SOURCE MATERIAL:
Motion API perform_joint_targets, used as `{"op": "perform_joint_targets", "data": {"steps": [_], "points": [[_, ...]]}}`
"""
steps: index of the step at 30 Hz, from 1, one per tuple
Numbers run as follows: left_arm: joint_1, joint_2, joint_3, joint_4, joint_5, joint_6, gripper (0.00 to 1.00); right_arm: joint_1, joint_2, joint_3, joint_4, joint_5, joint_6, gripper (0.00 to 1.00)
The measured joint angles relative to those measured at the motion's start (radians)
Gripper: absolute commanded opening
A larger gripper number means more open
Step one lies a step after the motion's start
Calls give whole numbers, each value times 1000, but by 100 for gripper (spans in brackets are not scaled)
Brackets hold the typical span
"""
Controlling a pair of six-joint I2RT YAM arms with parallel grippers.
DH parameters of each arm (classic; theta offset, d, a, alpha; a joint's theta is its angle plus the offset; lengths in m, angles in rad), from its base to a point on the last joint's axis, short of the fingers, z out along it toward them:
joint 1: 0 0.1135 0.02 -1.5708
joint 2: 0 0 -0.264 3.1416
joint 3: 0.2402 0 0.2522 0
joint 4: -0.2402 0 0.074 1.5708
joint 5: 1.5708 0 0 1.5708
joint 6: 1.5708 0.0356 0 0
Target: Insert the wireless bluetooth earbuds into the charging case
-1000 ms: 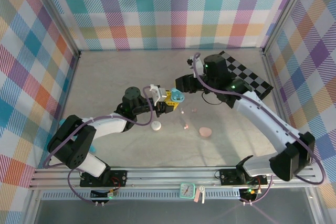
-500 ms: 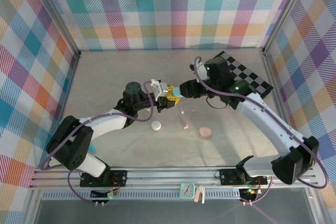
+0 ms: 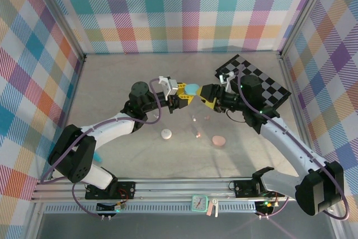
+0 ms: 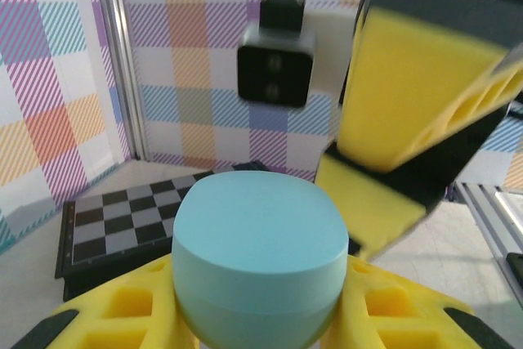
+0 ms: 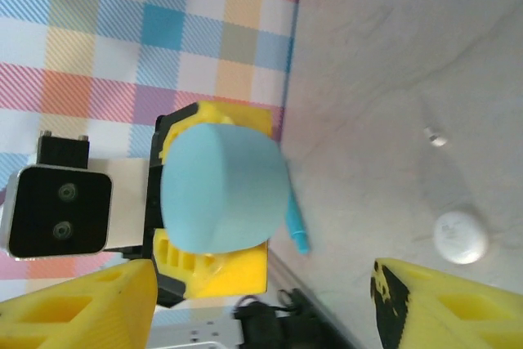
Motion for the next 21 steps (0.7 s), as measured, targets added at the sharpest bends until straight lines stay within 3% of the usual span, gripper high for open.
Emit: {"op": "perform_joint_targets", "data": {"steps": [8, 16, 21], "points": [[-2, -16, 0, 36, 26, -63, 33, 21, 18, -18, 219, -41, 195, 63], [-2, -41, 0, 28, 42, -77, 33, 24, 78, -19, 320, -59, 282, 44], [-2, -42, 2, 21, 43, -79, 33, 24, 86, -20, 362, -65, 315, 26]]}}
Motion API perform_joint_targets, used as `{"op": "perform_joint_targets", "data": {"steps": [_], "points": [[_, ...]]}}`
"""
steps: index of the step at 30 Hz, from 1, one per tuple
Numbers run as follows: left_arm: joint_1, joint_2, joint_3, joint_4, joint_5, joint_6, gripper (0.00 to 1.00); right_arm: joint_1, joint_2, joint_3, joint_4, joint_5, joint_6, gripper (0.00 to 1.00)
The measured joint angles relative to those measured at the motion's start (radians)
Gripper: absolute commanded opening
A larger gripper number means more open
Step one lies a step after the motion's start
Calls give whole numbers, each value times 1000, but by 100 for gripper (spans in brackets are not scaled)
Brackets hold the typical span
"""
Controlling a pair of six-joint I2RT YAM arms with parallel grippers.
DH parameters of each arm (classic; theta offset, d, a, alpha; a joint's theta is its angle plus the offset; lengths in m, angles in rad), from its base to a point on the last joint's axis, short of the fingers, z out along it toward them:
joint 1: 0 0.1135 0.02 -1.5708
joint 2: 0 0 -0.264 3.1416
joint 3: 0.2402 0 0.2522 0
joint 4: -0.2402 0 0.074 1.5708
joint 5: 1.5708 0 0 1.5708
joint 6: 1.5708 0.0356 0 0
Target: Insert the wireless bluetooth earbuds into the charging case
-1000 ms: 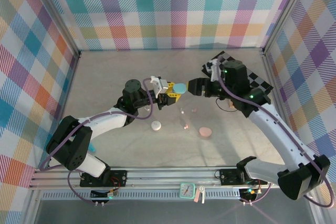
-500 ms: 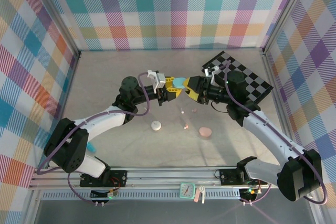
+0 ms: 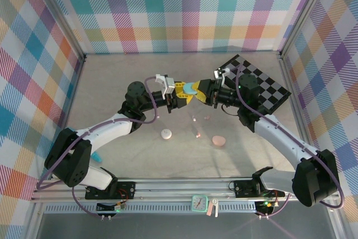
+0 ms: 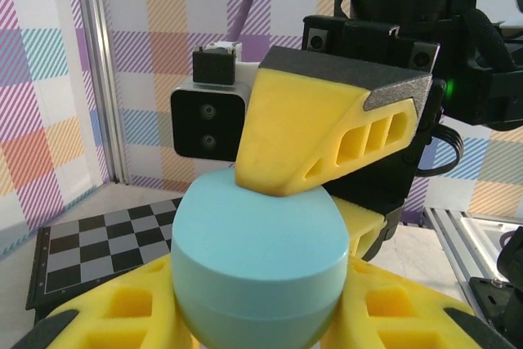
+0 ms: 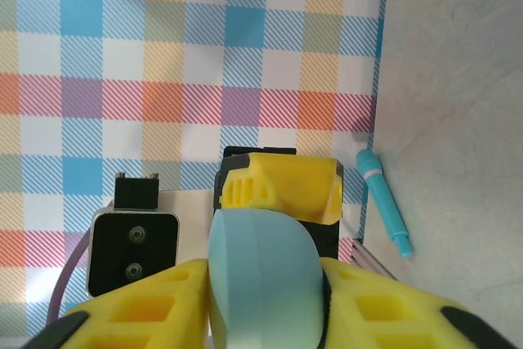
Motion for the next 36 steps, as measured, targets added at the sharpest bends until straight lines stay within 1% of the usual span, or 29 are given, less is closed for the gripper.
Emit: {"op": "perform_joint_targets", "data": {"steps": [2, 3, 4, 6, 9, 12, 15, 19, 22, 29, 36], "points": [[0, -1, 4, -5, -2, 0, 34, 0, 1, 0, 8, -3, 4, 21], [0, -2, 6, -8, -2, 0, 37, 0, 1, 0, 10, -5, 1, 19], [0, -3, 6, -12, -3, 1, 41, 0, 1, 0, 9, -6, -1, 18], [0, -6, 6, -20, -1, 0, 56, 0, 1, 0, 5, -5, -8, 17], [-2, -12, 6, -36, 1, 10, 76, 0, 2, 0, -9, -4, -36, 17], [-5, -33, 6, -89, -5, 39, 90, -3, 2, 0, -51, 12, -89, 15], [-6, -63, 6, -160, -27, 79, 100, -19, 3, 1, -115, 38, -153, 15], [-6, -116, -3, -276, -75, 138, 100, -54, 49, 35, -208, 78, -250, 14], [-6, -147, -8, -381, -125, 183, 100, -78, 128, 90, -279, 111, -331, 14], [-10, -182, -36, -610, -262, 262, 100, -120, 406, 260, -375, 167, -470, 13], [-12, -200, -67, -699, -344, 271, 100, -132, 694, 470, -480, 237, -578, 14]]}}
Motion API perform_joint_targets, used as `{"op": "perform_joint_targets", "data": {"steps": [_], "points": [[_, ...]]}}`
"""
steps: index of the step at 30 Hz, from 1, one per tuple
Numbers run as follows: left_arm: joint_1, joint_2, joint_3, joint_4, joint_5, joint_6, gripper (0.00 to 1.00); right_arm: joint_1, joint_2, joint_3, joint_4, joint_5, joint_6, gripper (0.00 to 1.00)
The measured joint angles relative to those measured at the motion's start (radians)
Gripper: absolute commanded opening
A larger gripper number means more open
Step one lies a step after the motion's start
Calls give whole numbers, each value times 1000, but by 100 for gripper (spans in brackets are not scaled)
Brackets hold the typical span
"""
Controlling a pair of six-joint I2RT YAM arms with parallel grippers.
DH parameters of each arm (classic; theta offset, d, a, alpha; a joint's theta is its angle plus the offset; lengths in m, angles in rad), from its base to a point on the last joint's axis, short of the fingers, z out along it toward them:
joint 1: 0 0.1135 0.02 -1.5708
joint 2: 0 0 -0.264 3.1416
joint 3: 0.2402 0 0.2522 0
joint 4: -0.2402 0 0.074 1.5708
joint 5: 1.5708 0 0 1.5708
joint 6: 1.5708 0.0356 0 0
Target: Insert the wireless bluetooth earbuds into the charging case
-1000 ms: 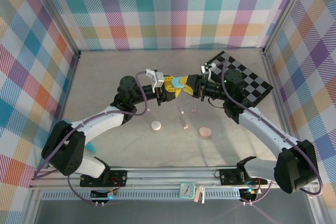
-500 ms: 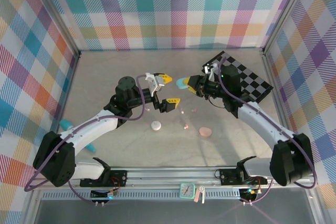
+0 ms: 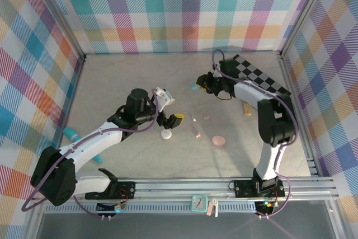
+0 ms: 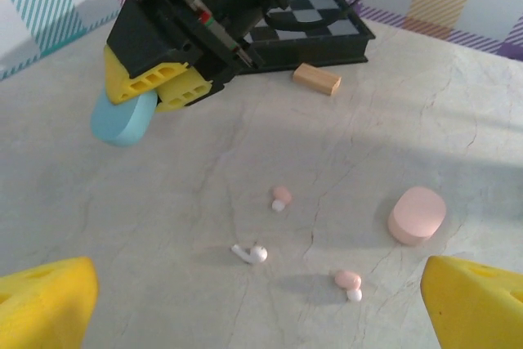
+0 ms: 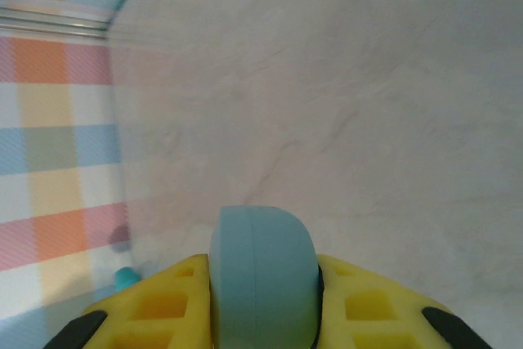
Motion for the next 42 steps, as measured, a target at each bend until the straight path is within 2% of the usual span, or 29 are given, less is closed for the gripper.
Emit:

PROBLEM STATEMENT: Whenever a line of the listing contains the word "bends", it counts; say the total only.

RESULT BELOW: 2